Pics: British Museum
These spectacular images show divers recovering treasures from two ancient Egyptian cities.
The artefacts from Thonis-Heracleion and Canopus had been submerged at the mouth of the River Nile for over a thousand years.
Researchers from the University of Oxford's Centre for Maritime Archaeology (OCMA) and senior staff from the School of Archaeology and Faculty of Classics have conducted much of the detailed scholarly and scientific research that underpins interpretations of life in the cities.
The OCMA supports Franck Goddio and his team, the European Institute for Underwater Archaeology, which is responsible for excavating spectacular finds off the coast of Egypt near Alexandria and their interpretation.

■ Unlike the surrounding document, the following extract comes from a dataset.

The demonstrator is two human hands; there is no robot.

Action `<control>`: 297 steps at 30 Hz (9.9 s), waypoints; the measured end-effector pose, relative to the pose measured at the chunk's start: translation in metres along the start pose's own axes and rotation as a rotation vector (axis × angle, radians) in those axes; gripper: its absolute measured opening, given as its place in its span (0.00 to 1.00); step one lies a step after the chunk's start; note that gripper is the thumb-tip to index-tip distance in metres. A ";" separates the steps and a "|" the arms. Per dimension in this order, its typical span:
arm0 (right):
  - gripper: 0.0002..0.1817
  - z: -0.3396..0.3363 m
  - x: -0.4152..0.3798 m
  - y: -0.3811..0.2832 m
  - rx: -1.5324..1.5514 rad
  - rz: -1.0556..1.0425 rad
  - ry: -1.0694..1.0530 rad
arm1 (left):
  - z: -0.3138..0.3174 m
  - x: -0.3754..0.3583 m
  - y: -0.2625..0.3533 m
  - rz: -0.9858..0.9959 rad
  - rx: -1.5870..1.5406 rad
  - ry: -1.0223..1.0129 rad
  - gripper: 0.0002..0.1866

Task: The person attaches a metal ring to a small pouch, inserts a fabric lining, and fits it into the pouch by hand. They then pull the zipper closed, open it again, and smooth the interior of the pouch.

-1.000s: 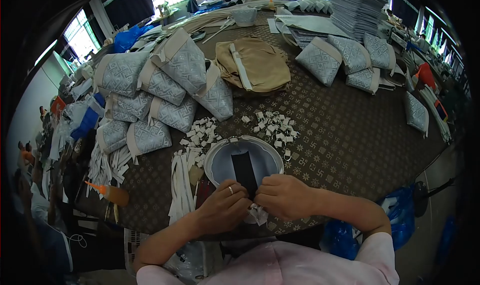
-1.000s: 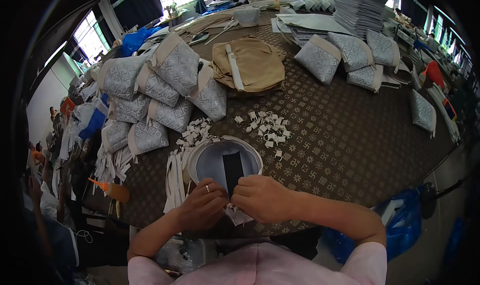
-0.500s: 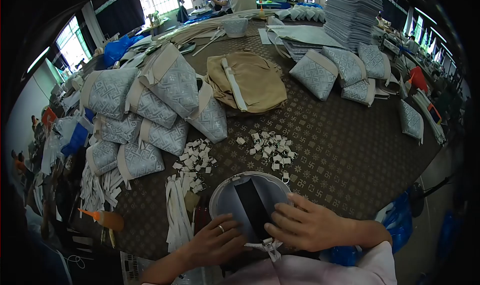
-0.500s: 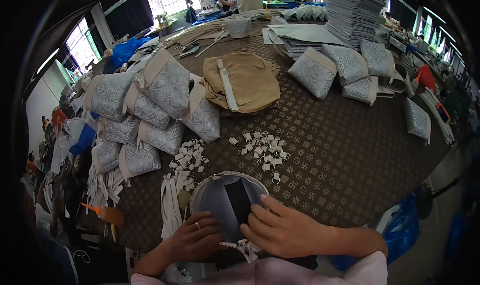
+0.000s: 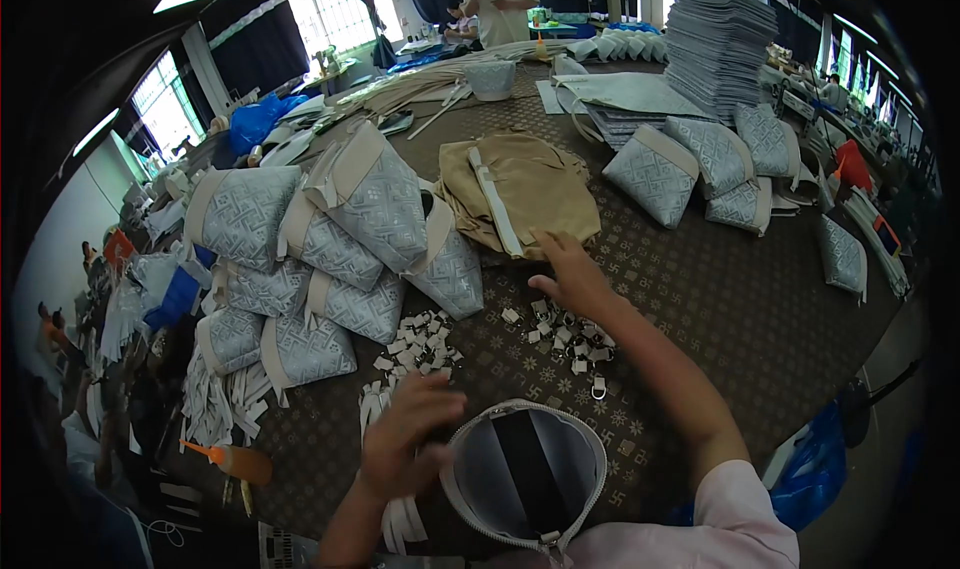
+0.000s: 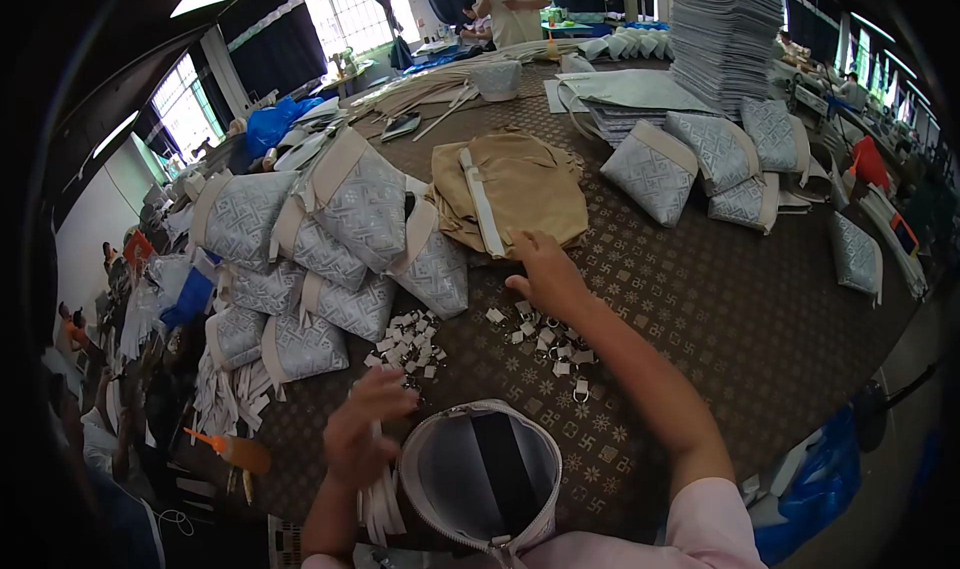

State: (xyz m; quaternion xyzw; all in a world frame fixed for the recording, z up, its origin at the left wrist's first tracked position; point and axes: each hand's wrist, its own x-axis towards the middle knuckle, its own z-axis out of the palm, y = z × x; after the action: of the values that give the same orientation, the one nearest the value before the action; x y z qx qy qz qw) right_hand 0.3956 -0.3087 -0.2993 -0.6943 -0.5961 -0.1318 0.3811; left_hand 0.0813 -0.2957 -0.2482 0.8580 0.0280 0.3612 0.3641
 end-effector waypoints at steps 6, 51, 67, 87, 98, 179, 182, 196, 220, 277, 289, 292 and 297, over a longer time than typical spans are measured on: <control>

Dr Robinson said: 'The significance and scale of the material from these sites is enormous and the condition of the objects is largely pristine. Monumental statues, fine metal-ware and gold jewellery reveal how Greece and Egypt traded and generally interacted in the late first millennium BC.
'Because ritual objects and refuse were placed into the waters of the harbour, they have been protected from the typical patterns of recycling and reuse that operate on land. Only now are we able to see the catastrophic destruction of areas of the site that largely led to its abandonment.'
Recovered statuettes and votive objects, metalware, and jewellery show the city was also a major religious centre where cross-cultural exchange and religion flourished, particularly the worship of the Egyptian god of the afterlife, Osiris.
The archaeological discoveries are the subject of a new six-month exhibition, ‘The BP exhibition – Sunken cities: Egypt’s lost worlds’, which opened this month at the British Museum in London.